Mannheimia haemolytica

Scientific classification
- Domain: Bacteria
- Kingdom: Pseudomonadati
- Phylum: Pseudomonadota
- Class: Gammaproteobacteria
- Order: Pasteurellales
- Family: Pasteurellaceae
- Genus: Mannheimia
- Species: M. haemolytica
- Binomial name: Mannheimia haemolytica (Newsom & Cross, 1932) Angen et al., 1999
- Synonyms: Pasteurella haemolytica Newsom & Cross, 1932;

= Mannheimia haemolytica =

- Genus: Mannheimia
- Species: haemolytica
- Authority: (Newsom & Cross, 1932) Angen et al., 1999

Species of bacterium

Mannheimia haemolytica is a species of Gram-negative bacteria belonging to the family Pasteurellaceae. It is a facultatively anaerobic, non-spore-forming, and non-motile coccobacillus. M. haemolytica is a primary bacterial pathogen implicated in the bovine respiratory disease complex (BRDC), also commonly known as "shipping fever," particularly affecting cattle, sheep, and goats.

==History==
Mannheimia haemolytica was originally described as Pasteurella haemolytica by Newsom and Cross in 1932, based on bipolar organisms isolated from cases of pneumonia in sheep and cattle. For decades, it was classified within the genus Pasteurella. However, advances in molecular taxonomy led to a reassessment of the [Pasteurella] haemolytica complex. In 1999, Angen and colleagues conducted a comprehensive study using DNA–DNA hybridization and 16S rRNA gene sequencing, which demonstrated sufficient genetic divergence to warrant creation of a new genus, Mannheimia.

==Pathogenesis==
Mannheimia haemolytica primarily colonizes the upper respiratory tract of cattle and other ruminants but can become pathogenic under stress conditions such as transport, crowding, or viral infections. This bacterium secretes leukotoxins, endotoxins, and other virulence factors that damage respiratory tissues and impair host immunity, resulting in severe fibrinous pneumonia.

==Clinical signs==
Affected cattle commonly exhibit symptoms such as fever, depression, reduced appetite, nasal discharge, coughing, and difficulty breathing. In severe cases, animals can rapidly progress to acute respiratory distress and death if untreated.

==Diagnosis==
Diagnosis of Mannheimia haemolytica infection typically involves bacterial culture from nasal swabs, lung tissue, or bronchoalveolar lavage samples. Samples are commonly cultured on blood agar, where M. haemolytica forms characteristic β-hemolytic colonies. Confirmation is supported by biochemical tests and species-specific polymerase chain reaction (PCR) assays. In research and advanced diagnostic contexts, whole genome sequencing (WGS) is increasingly used to characterize isolates, monitor strain diversity, and investigate antimicrobial resistance.

==Treatment and prevention==
Effective management of Mannheimia haemolytica infections involves prompt administration of appropriate antibiotics, such as macrolides (e.g., tulathromycin, gamithromycin), tetracyclines, or fluoroquinolones.
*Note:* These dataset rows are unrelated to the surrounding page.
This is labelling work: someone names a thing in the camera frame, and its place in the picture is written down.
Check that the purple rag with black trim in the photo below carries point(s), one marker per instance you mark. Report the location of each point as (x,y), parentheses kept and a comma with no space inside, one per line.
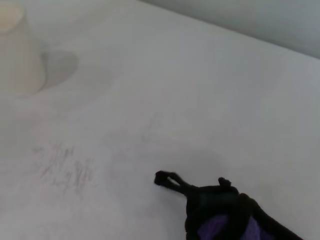
(225,212)

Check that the white paper cup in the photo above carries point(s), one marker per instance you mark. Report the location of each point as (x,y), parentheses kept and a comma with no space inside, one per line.
(17,55)

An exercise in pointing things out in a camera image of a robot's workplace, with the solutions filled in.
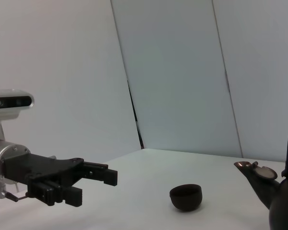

However, the emergence of antimicrobial resistance, including multidrug-resistant strains, underscores the importance of prudent antibiotic use and the need for alternative control strategies.

Preventative measures include vaccination programs targeting prevalent serotypes. Studies have shown that vaccines incorporating multiple serotypes, such as A1 and A6, or recombinant proteins like leukotoxin, can enhance protective efficacy. In addition, good husbandry practices such as reducing stress, ensuring adequate ventilation, and avoiding overcrowding can reduce the risk of disease.